STATE OF RHODE ISLAND AND PROVIDENCE PLANTATIONS KENT, SC. SUPERIOR COURT
May 19, 2014
C.A. No. KD-2014-0361 (R.I. Super. May. 19, 2014)

Opinion

C.A. No. KD-2014-0361

05-19-2014

KATHLEEN THOMPSON v. STATE OF RHODE ISLAND

For Plaintiff: Jason P. Knight, Esq. For Defendant: Meg McDonough, Esq.


DECISION

RUBINE , J. This action is before this Court on Kathleen Thompson's (Petitioner) appeal from the District Court's denial of her petition for postconviction relief. This Court has jurisdiction over the appeal pursuant to G.L. 1956 § 10-9.1-2(b). For the reasons set forth in this Decision, Petitioner's appeal is denied, and the underlying petition is denied and dismissed.

I


Facts and Travel

Petitioner filed a petition for postconviction relief in District Court on February 14, 2014, seeking to vacate a District Court conviction resulting from a September 2000 nolo contendere plea to a misdemeanor violation of a protective order. Petitioner asserted that the District Court violated G.L. 1956 § 12-12-22 during the plea colloquy by failing to inform her of the potential immigration consequences of her plea. The State did not file an answer to the petition in the District Court, but argued at the hearing that the doctrine of laches would prevent Petitioner from receiving the postconviction relief sought. After a hearing on the petition, the District Court denied Petitioner's requested relief on April 8, 2014. Petitioner timely appealed this denial to the Superior Court. This Court held a hearing on April 23, 2014, and took the appeal under advisement.

Section 12-12-22 became effective on July 20, 2000, which is less than two months before Petitioner entered her nolo contendere plea on September 18, 2000 to the charge of violating a protective order. According to § 12-12-22(b), prior to accepting any plea, courts must inform a defendant that if he or she is not a Unites States citizen, "a plea of guilty or nolo contendere may have immigration consequences, including deportation, exclusion of admission to the United States, or denial of naturalization pursuant to the laws of the United States." The failure of a court to give the required warnings may, upon proper petition for postconviction relief, result in having the plea vacated. Sec. 12-12-22(c).

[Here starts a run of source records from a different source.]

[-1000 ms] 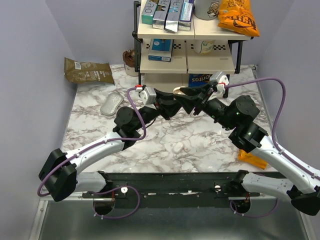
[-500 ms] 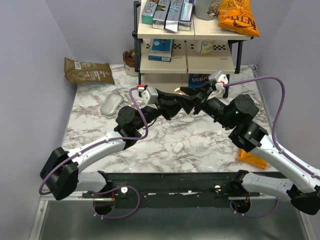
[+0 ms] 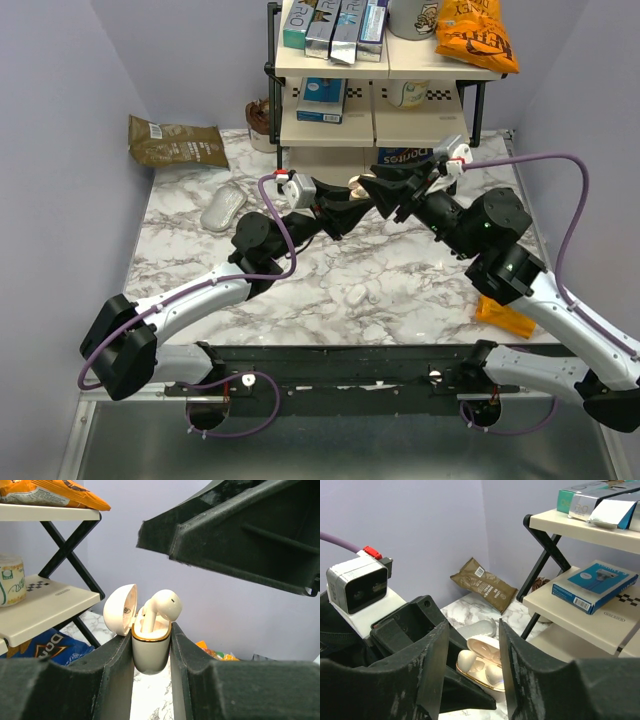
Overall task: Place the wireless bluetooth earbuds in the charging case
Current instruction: Pick up the left earbud from the left side groove of the charging case.
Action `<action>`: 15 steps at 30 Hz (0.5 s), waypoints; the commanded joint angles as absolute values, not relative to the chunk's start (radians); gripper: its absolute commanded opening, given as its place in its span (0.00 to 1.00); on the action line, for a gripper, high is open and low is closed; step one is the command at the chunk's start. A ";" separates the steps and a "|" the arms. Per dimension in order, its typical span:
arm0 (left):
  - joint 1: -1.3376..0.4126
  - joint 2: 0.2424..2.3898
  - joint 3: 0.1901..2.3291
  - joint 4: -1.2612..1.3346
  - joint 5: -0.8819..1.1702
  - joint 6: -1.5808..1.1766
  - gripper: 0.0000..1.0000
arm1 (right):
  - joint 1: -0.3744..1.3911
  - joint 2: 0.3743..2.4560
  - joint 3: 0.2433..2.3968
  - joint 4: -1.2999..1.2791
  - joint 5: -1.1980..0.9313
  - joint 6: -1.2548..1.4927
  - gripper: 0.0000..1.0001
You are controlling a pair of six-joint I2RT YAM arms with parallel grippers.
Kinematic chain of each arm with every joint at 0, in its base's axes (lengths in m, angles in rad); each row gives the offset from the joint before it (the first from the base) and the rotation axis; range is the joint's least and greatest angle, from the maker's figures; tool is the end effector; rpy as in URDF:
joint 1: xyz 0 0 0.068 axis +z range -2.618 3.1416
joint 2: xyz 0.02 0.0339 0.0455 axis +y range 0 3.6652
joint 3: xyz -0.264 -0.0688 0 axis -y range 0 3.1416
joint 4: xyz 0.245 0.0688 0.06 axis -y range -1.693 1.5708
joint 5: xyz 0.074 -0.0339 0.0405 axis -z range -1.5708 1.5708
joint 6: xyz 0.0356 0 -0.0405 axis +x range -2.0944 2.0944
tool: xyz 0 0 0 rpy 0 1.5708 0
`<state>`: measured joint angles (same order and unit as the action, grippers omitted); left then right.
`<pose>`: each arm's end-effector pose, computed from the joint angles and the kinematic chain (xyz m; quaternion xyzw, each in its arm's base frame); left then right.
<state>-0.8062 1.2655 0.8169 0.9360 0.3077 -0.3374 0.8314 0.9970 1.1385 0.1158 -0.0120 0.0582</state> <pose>0.1880 -0.2115 0.3636 0.2461 0.4651 -0.5246 0.6693 0.1458 0.1605 0.4571 -0.2346 0.5637 0.3441 0.7133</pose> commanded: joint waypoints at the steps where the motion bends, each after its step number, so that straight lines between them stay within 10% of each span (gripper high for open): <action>1: -0.807 1.238 0.804 0.948 0.308 -0.321 0.00 | 0.836 0.965 1.172 0.049 0.066 0.032 0.37; 9: -0.808 1.226 0.792 0.940 0.299 -0.311 0.00 | 0.836 0.913 1.164 -0.089 0.031 0.011 0.01; 15: -0.807 1.232 0.793 0.943 0.301 -0.311 0.00 | 0.838 0.899 1.161 -0.140 -0.064 0.009 0.01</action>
<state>-0.8062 1.2491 0.8036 0.9329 0.3073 -0.3244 0.8314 0.9104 1.1473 -0.0704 0.0162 0.0242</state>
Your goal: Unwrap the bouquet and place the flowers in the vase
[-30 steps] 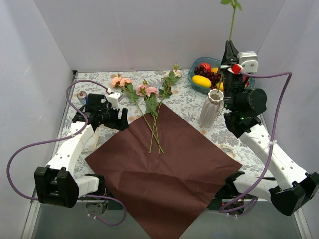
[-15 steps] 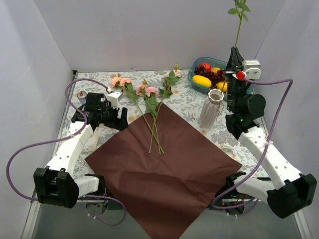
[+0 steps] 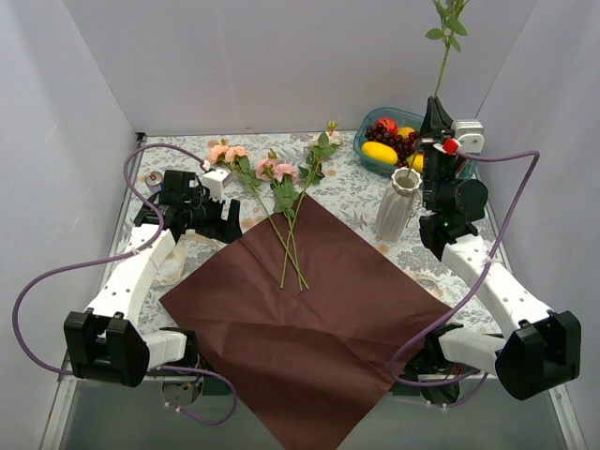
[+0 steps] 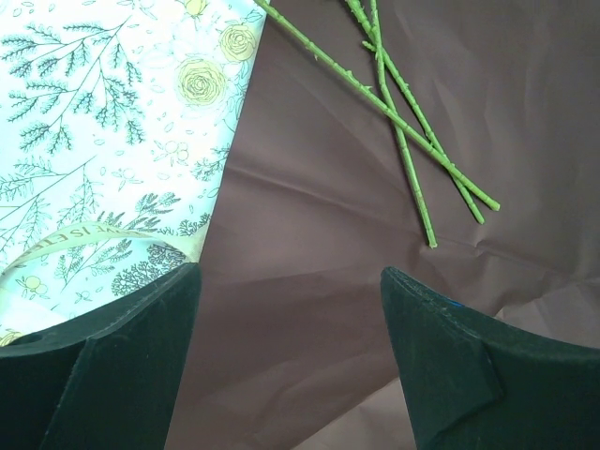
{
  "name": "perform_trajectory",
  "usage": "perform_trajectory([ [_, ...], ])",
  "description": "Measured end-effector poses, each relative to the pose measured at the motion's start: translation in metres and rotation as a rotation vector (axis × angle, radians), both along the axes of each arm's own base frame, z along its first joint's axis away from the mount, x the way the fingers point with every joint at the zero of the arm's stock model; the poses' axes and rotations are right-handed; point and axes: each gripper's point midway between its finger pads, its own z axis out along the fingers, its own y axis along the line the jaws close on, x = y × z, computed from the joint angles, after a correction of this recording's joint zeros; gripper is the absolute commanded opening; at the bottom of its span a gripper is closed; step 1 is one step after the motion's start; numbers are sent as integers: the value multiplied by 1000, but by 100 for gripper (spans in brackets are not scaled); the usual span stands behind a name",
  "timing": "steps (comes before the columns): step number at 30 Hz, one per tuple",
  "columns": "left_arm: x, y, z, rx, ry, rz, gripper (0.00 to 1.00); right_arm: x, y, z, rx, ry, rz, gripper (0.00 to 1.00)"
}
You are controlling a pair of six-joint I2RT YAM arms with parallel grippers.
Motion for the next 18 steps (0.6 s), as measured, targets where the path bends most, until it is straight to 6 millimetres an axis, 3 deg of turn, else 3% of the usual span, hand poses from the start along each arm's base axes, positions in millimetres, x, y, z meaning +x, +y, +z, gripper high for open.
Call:
perform_trajectory([
  [10,1,-1,0,-5,6,-4,78,9,7,-66,3,120,39,4],
  [12,1,-1,0,-5,6,-4,78,7,6,-75,3,138,43,17],
  [13,1,-2,1,-6,5,-5,78,5,6,-79,5,145,46,28],
  [15,3,-2,3,-9,0,-6,78,0,4,-84,9,155,49,37],
  [16,3,-3,5,-11,-4,-7,79,-3,2,-85,15,155,51,54],
  [18,4,-3,7,-14,-10,-9,79,-12,-2,-85,29,148,52,67],
])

All references to the substance of the hearing in District Court, and the result thereof, are based on the undisputed statements by the attorneys during the hearing in this Court.

II


Standard of Review

Rhode Island law provides that "[a]ny person who has been convicted of, or sentenced for, a crime, a violation of law, or a violation of probationary or deferred sentence status . . . may institute . . . a proceeding under this chapter to secure relief" on one of six grounds. Sec. § 10-9.1-1. One of the grounds is "[t]hat the conviction or the sentence was in violation of the constitution of the United States or the constitution or laws of this state." Sec. 10-9.1-1(a)(1). The petitioner bears the burden of establishing, by a preponderance of the evidence, that he or she is entitled to the relief sought. Anderson v. State, 45 A.3d 594, 601 (R.I. 2012) (citing Mattatall v. State, 947 A.2d 896, 901 n.7 (R.I. 2008)). This Court's review of an appeal from a District Court's denial of a petition for postconviction relief is de novo. Id. (citing State v. Laurence, 18 A.3d 512, 521 (R.I. 2011) (further citations omitted)). Pursuant to § 10-9.1-7, "[a]ll rules and statutes applicable in civil proceedings shall apply except that pretrial discovery proceedings shall be available only upon order of the court."

III


Analysis

The State did not file an answer to the petition in the District Court but argued at both the District Court hearing and the hearing before this Court that Petitioner's claim for postconviction relief should be denied based on laches. Petitioner argued that the State waived this defense of laches by not raising it in a responsive pleading. The merits of Petitioner's postconviction relief petition need not be considered if her claim is barred by laches.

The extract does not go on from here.